11. Jensen R.T., Maton P.N. Sindrome di Zollinger-Ellison. In: Gustavsson S., Kumar D., Graham D. Y., eds. Lo stomaco Londra: Churchill Living Stone, 1991: 341-74.
12. Metz D.C., Piseg na J.R., Ringham G.L., et al. Studio prospettico dell'efficacia e della sicurezza del lansoprazolo nella sindrome di Zollinger-Ellison. Dig Dis Sci 1993; 38: 245-56.
13. Metz, D.C., Pisegna, J.R., Fishbeyn, V.A., et al. Zollianer - La sindrome di Ellison è troppo alta. Gastroenterologia 1992; 103: 1498-1508.
14. Jensen, R.T., Metz, D.C., Koviack, P.D., et al. Studio prospettico dell'efficacia a lungo termine e della sicurezza di lansoprazolo in pazienti con sindrome di Zollinger-Ellison. Aliment Pharmacol Ther 1993; 7: 41-50.
15. Nagaya H., Satoh H., inibitore della pompa protonica Maki Y. AG 1749 in cellule parietali canine isolate. J Pharmacol Exp Ther 1990; 252: 1289-95.
16. Tolman K.G., Sanders S.W., Buchi K.N. Livelli di pH gastrico dopo 15 mg e 30 mg di lansoprazolo e 20 mg di omeprazolo. Gastroenterologia 1994; 106: A172.
17. Ramdani A., Paul G., Ruszniewsji Ph., Et al. Efficienza comparativa di lansoprazolo e omeprazolo sulla misurazione del pH intragastrico 24 ore. Gastroenterologia 1992; 102: A151.

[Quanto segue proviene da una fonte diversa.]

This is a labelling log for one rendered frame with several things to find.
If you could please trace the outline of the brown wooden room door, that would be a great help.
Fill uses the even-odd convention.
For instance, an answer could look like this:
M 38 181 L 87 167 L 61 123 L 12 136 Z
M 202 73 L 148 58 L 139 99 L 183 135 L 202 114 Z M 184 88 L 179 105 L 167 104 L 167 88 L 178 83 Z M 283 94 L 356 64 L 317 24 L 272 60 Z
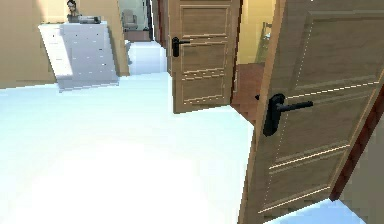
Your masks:
M 276 0 L 237 224 L 328 198 L 384 85 L 384 0 Z M 314 105 L 263 127 L 269 99 Z
M 240 0 L 169 0 L 175 114 L 226 106 L 232 95 Z M 189 41 L 172 55 L 172 38 Z

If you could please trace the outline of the white chest of drawers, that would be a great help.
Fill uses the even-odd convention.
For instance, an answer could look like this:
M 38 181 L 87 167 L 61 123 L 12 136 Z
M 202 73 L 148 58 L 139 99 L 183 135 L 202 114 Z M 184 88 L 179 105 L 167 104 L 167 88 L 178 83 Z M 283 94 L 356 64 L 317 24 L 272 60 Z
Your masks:
M 38 29 L 60 92 L 119 84 L 106 21 Z

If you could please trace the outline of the grey flat box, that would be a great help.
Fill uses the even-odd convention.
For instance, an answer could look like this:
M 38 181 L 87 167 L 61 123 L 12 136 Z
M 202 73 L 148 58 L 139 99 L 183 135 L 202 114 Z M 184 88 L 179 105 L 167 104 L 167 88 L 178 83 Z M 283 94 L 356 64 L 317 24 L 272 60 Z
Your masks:
M 101 23 L 100 16 L 78 16 L 78 20 L 80 24 L 100 24 Z

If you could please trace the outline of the dark bust statue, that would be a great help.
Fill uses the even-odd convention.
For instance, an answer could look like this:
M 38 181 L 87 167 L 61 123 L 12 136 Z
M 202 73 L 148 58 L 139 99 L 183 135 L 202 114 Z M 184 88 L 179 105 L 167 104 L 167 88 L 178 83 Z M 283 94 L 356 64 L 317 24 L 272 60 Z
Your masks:
M 67 14 L 67 19 L 69 23 L 78 23 L 80 13 L 77 9 L 77 4 L 75 0 L 68 0 L 67 7 L 69 9 L 69 13 Z

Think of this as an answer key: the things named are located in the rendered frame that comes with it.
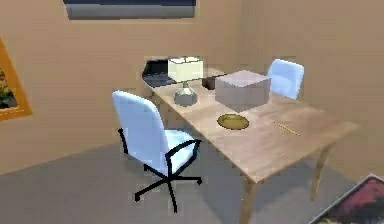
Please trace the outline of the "white swivel office chair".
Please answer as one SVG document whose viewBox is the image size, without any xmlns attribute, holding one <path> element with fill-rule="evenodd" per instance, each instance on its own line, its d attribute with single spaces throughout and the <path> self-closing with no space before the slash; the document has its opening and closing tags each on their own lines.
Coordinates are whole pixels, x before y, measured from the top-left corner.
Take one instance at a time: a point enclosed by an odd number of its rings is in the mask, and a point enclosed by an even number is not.
<svg viewBox="0 0 384 224">
<path fill-rule="evenodd" d="M 123 152 L 143 164 L 160 180 L 136 192 L 134 200 L 150 190 L 166 184 L 173 211 L 178 211 L 173 181 L 191 180 L 202 183 L 201 177 L 181 176 L 181 173 L 197 158 L 200 139 L 185 131 L 166 129 L 157 107 L 148 99 L 117 90 L 112 93 L 114 108 L 119 119 L 118 129 Z"/>
</svg>

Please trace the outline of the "grey box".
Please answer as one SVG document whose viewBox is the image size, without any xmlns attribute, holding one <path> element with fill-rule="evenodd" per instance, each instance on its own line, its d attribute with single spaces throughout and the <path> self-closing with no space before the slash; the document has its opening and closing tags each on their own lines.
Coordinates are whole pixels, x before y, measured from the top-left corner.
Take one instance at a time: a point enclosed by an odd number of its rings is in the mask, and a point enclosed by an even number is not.
<svg viewBox="0 0 384 224">
<path fill-rule="evenodd" d="M 234 110 L 247 110 L 269 100 L 271 79 L 247 70 L 215 79 L 215 99 Z"/>
</svg>

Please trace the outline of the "black laptop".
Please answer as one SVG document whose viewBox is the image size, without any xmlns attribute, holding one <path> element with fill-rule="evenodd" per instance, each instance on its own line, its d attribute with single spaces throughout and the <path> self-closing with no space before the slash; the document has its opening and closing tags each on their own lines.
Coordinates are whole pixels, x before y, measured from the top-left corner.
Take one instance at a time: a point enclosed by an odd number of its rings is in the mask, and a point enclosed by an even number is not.
<svg viewBox="0 0 384 224">
<path fill-rule="evenodd" d="M 175 84 L 175 81 L 168 76 L 168 60 L 148 60 L 142 72 L 143 81 L 150 87 L 161 87 Z"/>
</svg>

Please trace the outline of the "orange framed picture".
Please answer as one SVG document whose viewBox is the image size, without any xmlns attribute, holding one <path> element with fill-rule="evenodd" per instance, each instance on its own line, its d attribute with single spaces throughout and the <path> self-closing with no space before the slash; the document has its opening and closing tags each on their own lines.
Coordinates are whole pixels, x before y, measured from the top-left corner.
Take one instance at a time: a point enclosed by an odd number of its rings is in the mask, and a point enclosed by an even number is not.
<svg viewBox="0 0 384 224">
<path fill-rule="evenodd" d="M 0 38 L 0 121 L 31 114 L 24 89 Z"/>
</svg>

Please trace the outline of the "light wooden table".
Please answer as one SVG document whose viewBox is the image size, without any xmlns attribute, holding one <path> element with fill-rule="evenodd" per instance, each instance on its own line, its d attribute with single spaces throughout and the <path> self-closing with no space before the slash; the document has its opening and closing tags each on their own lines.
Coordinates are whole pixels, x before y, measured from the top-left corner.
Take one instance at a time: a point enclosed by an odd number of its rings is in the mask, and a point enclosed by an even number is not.
<svg viewBox="0 0 384 224">
<path fill-rule="evenodd" d="M 224 75 L 227 74 L 212 68 L 204 74 L 205 77 L 215 78 Z M 256 189 L 265 180 L 318 152 L 320 157 L 311 191 L 311 196 L 315 197 L 332 145 L 358 128 L 353 122 L 340 120 L 321 109 L 273 92 L 269 92 L 269 100 L 264 105 L 234 110 L 219 103 L 215 99 L 215 89 L 205 89 L 199 79 L 189 82 L 198 96 L 197 103 L 183 107 L 174 102 L 174 92 L 180 86 L 180 83 L 175 82 L 151 88 L 158 98 L 241 171 L 244 176 L 244 193 L 236 224 L 249 224 Z M 225 129 L 217 123 L 223 114 L 239 114 L 249 121 L 249 126 L 242 130 Z M 274 121 L 301 136 L 287 132 L 274 124 Z"/>
</svg>

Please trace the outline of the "olive green plate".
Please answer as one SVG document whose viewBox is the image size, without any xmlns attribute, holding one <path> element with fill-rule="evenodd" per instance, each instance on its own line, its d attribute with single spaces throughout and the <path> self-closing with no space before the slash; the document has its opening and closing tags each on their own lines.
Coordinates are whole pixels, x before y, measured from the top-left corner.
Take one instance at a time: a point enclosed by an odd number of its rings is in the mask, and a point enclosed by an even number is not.
<svg viewBox="0 0 384 224">
<path fill-rule="evenodd" d="M 239 114 L 223 114 L 217 119 L 217 123 L 230 130 L 242 130 L 249 126 L 249 121 Z"/>
</svg>

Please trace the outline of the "white shade table lamp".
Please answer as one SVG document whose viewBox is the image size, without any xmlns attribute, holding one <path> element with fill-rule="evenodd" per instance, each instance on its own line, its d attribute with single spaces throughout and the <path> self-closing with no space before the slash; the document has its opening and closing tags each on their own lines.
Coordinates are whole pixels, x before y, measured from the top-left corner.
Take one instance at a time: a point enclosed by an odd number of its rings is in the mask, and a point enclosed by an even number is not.
<svg viewBox="0 0 384 224">
<path fill-rule="evenodd" d="M 182 56 L 168 59 L 168 76 L 182 87 L 177 89 L 174 102 L 180 106 L 191 106 L 197 102 L 197 94 L 189 86 L 189 81 L 201 79 L 204 74 L 204 62 L 194 56 Z"/>
</svg>

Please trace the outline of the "yellow pencil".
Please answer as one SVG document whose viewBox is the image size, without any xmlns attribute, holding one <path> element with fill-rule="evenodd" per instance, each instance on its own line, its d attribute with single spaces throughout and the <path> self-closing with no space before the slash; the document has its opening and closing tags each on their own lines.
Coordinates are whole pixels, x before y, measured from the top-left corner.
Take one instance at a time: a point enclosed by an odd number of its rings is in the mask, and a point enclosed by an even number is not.
<svg viewBox="0 0 384 224">
<path fill-rule="evenodd" d="M 284 126 L 284 125 L 282 125 L 282 124 L 280 124 L 280 123 L 278 123 L 278 122 L 276 122 L 276 121 L 274 121 L 273 123 L 276 124 L 277 126 L 279 126 L 280 128 L 286 130 L 286 131 L 289 132 L 289 133 L 292 133 L 292 134 L 294 134 L 294 135 L 296 135 L 296 136 L 301 136 L 301 135 L 300 135 L 299 133 L 297 133 L 296 131 L 294 131 L 294 130 L 292 130 L 292 129 L 290 129 L 290 128 L 288 128 L 288 127 L 286 127 L 286 126 Z"/>
</svg>

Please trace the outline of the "small black box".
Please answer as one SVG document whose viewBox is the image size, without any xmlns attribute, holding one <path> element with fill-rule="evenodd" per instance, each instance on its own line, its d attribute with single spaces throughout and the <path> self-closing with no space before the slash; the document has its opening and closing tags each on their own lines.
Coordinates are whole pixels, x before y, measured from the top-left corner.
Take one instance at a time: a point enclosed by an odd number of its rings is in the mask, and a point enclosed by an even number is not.
<svg viewBox="0 0 384 224">
<path fill-rule="evenodd" d="M 215 89 L 215 77 L 206 77 L 202 79 L 202 86 L 208 90 Z"/>
</svg>

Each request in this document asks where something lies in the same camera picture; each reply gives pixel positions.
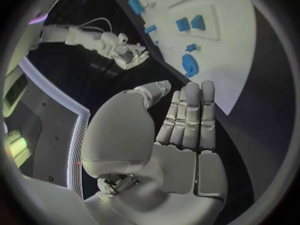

18. Maton, P.N., Frucht, H., Vinayek, R., et al. Gestione medica dei pazienti con sindrome di Zollinger-Ellison sottoposti a precedente chirurgia gastrica: uno studio prospettico. Gastroenterologia 1988; 94: 294-9.
19. Hirschowitz B.I. Decorso clinico della sindrome di Zollinger-Ellison non trattata chirurgicamente. In: Mignon M, Jensen RT, eds. Tumori endocrini del pancreas, vol. 23. Basilea, Svizzera: S. Karger AG, 1995: 360-71. Frontiere nella serie di ricerche gastrointestinali.
20. Miller L.S., Vinayek R., Frucht H., et al. Esofagite da reflusso nei pazienti con sindrome di Zollinger - Ellison. Gastroenterologia 1990; 98: 341-6.
21. Berkow R. ed. -In-chief, Fletcher A.J.: Il manuale Merck di diagnosi e terapia. Laboratori di ricerca Merck. 16 ed. Rahway, NJ, 1992.

L'eliminazione dell'infezione da Helicobacter pylori, riducendo la frequenza di recidiva delle ulcere.